# İçerik

# 1.Predict and Plot History 
1. [Library](#ch0)
1. [Load Data for Ensemble and Stacking](#ch1)
1. [Load Pickles and Predict](#ch2)
1. [Calculate Test Accuracy](#ch3)
1. [Majority Voting](#ch4)
1. [Stacking](#ch5)
1. [Order By Accuracy](#ch6)
1. [Plot History](#ch7)
1. [Cohen Kappa Scores](#ch8)

<a id="ch0"></a>
# Library

In [1]:
import glob
import pickle
import pandas as pd
import numpy as np

import sys
sys.path.insert(0,'..')

from utils import util, cv_models
from keras.utils import to_categorical
from keras import backend as K

from sklearn.model_selection import train_test_split
from sklearn.metrics import accuracy_score

from plotly.offline import download_plotlyjs, init_notebook_mode, plot, iplot
init_notebook_mode(connected=True)
%matplotlib inline 


pickles = glob.glob('../Models/*.pickle')

Using TensorFlow backend.


Couldn't import dot_parser, loading of dot files will not be possible.


<a id="ch1"></a>
# Load Data for Ensemble and Stacking

In [2]:
data_train = pd.read_csv('../Data/fashion-mnist_train.csv')
data_test  = pd.read_csv('../Data/fashion-mnist_test.csv')

target_names = {0:"T-shirt/top",
                1:"Trouser",
                2:"Pullover",
                3:"Dress",
                4:"Coat",
                5:"Sandal",
                6:"Shirt",
                7:"Sneaker",
                8:"Bag",
                9:"Ankle boot"}

In [3]:
X = np.array(data_train.iloc[:, 1:])
y = to_categorical(np.array(data_train.iloc[:, 0]))

# Split train and validation data
#set random_state for reproduceable result
X_train, X_val, y_train, y_val = train_test_split(X, y, test_size=0.2, random_state=13)


#Test data
X_test = np.array(data_test.iloc[:, 1:])
y_test = to_categorical(np.array(data_test.iloc[:, 0]))

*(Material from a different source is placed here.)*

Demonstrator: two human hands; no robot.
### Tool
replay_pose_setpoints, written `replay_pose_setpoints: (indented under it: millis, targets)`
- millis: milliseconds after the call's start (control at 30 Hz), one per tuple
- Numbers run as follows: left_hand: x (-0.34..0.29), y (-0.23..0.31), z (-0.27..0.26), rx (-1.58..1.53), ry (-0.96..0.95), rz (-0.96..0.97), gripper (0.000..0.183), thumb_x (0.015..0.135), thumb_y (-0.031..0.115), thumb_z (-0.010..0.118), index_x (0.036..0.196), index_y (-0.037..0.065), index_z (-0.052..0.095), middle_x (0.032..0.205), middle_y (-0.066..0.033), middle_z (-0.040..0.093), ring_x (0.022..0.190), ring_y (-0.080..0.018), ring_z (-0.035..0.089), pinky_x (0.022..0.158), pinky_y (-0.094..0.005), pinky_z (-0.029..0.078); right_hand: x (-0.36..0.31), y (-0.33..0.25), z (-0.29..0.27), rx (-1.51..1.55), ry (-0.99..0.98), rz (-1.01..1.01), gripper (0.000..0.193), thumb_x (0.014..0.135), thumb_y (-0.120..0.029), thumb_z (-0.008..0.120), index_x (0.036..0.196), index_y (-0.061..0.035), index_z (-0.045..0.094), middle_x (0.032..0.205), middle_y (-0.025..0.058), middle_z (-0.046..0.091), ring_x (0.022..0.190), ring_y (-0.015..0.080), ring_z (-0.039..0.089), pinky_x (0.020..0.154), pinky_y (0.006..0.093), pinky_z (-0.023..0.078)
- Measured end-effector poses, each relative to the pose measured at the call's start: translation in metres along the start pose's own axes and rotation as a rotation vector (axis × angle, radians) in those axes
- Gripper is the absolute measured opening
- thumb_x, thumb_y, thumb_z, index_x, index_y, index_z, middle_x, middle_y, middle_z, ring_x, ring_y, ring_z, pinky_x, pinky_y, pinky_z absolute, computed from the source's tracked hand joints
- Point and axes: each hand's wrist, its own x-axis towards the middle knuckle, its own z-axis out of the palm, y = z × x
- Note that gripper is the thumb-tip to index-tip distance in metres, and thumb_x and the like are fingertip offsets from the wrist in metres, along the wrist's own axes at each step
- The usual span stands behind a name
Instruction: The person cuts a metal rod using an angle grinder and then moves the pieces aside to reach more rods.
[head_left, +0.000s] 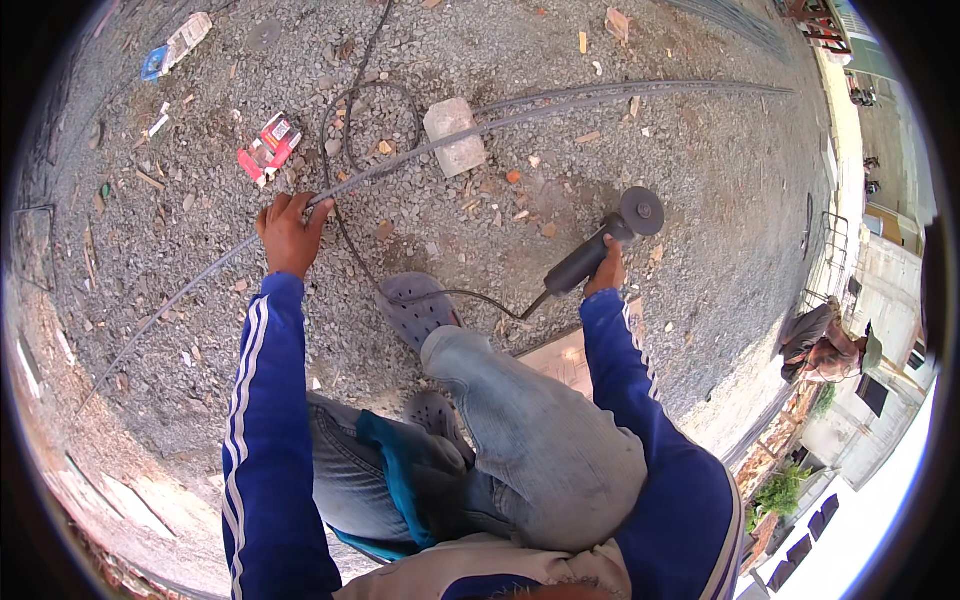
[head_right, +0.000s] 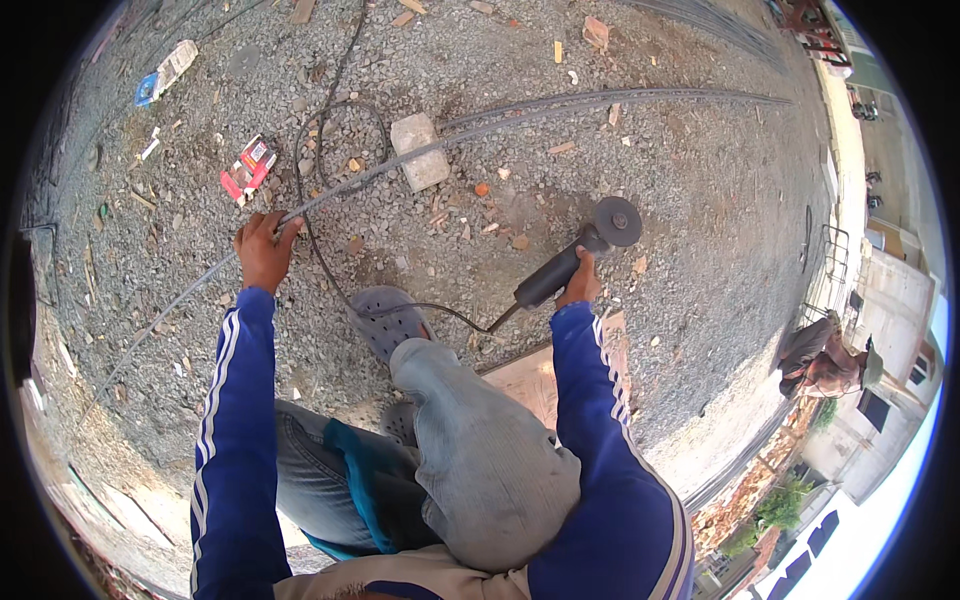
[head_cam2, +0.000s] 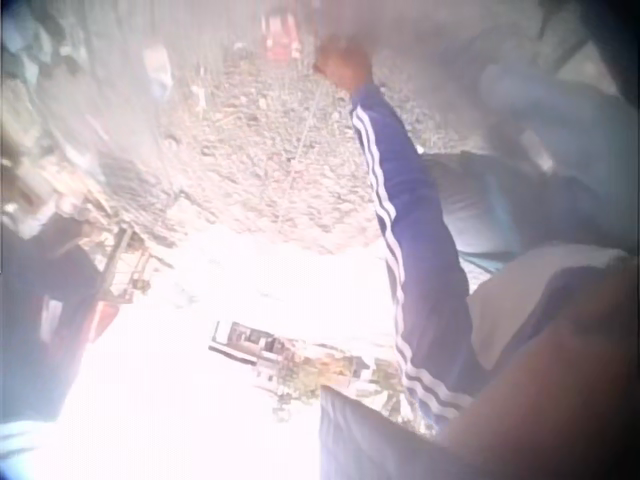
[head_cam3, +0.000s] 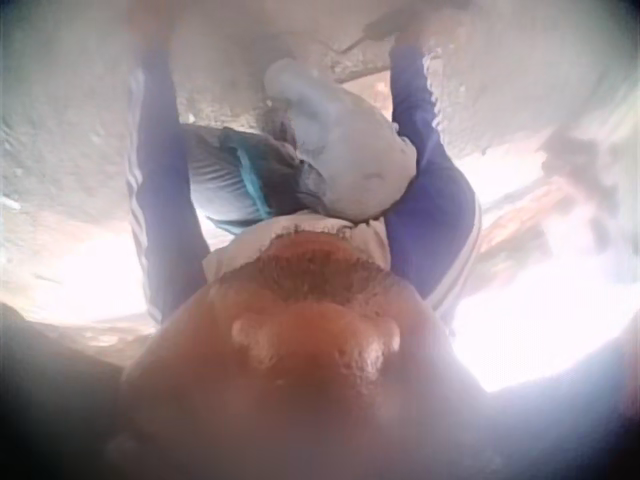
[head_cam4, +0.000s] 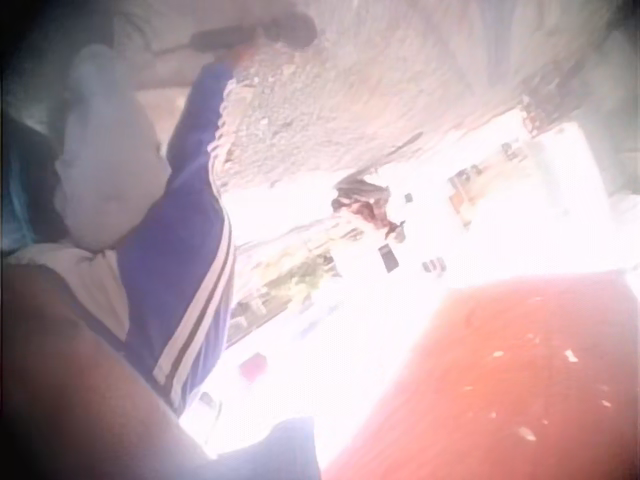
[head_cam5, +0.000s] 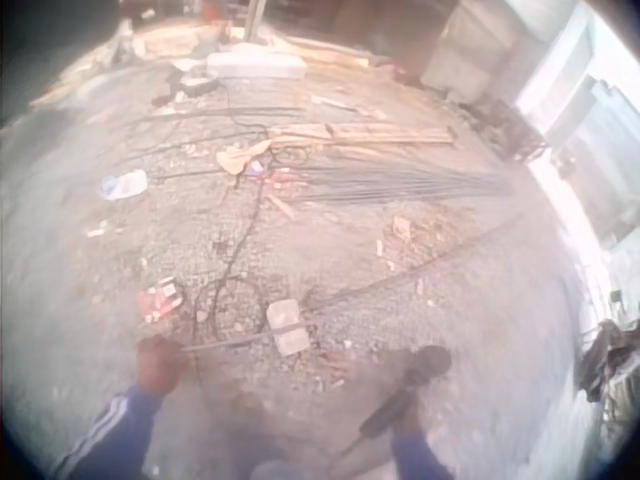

X_train = X_train.astype('float32')
X_test  = X_test.astype('float32')
X_val   = X_val.astype('float32')


X_train /= 255
X_test  /= 255
X_val   /= 255


#get the indices to be plotted
y_test_true  = data_test.iloc[:, 0]
y_train_true = np.argmax(y_train, axis=1, out=None)

In [4]:
flat  = ['mlp']

inp28 = ['simpleCNN',   \
         'CNNDropout',  \
         'CNNBatchNorm']

inp32 = ['Resnet50', \
         'mobileNetV2', \
         'wideResnet', \
         'NASNet', \
         'simpleVGG',      \
         'simpleInception',\
         'simpleResnet' ]

<a id="ch2"></a>
# Load Pickles and Predict

In [5]:
with open("../Models/all_prfs.pickle", "rb") as f:
    dfs = pickle.load(f)
       
with open("../Models/pred_train.pickle", "rb") as f:
    train_pred_df = pickle.load(f)
    
with open("../Models/pred_test.pickle", "rb") as f:
    test_pred_df = pickle.load(f)
    
with open("../Models/pred_val.pickle", "rb") as f:
    val_pred_df = pickle.load(f)
    
with open("../Models/all_history.pickle", "rb") as f:
    history_dict = pickle.load(f)

<a id="ch3"></a>
# Calculate Test Accuracy

In [6]:
test_scores = {}

for col in test_pred_df:
    acc = accuracy_score(y_test_true, test_pred_df[col])
    test_scores[col] = acc

<a id="ch4"></a>
# Majority Voting

In [7]:
y_pred      = util.majorityVoting(test_pred_df, y_test_true, target_names)
acc         = accuracy_score(y_test_true, y_pred)
test_scores["majority_voting"] = acc

acc

0.9429

<a id="ch5"></a>
# Stacking

In [8]:
X_train = np.array(train_pred_df)
X_test  = np.array(test_pred_df)


stacking = cv_models.buildStacking()
history  = stacking.fit(X_train,
                        y_train,
                        batch_size=128,
                        epochs=10,
                        verbose=0)
    
# evulation
score = stacking.evaluate(X_test, y_test, verbose=0)
y_pred, metrics = util.get_pred_and_metrics(stacking,
                                            X_test,
                                            y_test_true,
                                            target_names)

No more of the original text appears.